Work to complete -> Retype every line of the data below, starting with the first and ending with the line that contains "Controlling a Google", but leave out the pictures.

Source data ->

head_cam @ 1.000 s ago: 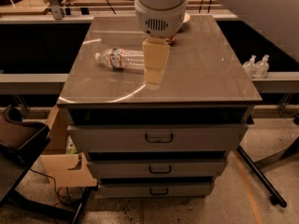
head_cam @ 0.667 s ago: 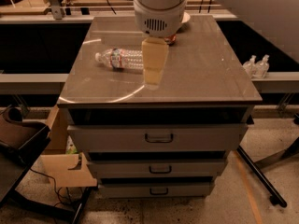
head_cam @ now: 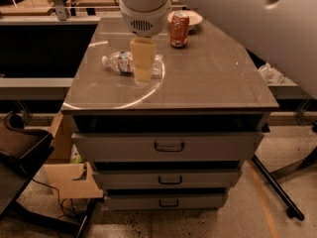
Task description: Place water bottle upright
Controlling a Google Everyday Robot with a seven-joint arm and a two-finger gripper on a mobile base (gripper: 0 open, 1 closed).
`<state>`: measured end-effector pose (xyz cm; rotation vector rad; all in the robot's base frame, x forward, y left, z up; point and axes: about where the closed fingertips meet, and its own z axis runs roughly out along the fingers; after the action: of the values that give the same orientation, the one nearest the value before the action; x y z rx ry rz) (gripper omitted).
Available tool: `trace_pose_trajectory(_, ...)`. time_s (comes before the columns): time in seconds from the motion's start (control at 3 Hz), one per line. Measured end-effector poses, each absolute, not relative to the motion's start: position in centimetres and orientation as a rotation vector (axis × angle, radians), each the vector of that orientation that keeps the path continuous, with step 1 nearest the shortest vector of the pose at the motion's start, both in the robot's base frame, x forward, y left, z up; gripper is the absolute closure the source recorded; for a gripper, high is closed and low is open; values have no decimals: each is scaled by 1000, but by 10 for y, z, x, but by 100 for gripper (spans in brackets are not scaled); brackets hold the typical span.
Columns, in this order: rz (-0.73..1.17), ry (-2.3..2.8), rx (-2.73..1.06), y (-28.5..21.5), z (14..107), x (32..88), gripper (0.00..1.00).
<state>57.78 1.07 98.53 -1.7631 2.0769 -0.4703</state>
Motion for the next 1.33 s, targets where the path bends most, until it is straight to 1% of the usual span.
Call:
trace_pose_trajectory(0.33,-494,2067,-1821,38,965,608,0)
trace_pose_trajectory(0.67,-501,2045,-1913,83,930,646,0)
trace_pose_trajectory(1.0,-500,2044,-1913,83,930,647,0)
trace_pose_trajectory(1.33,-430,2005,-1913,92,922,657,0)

Answer box ->
head_cam @ 1.000 s ago: 
head_cam @ 0.667 s ago: 
head_cam @ now: 
Task description: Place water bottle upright
Controlling a Google Everyday Robot with a seven-joint arm and a two-finger gripper on a mobile base (gripper: 0 open, 1 closed).

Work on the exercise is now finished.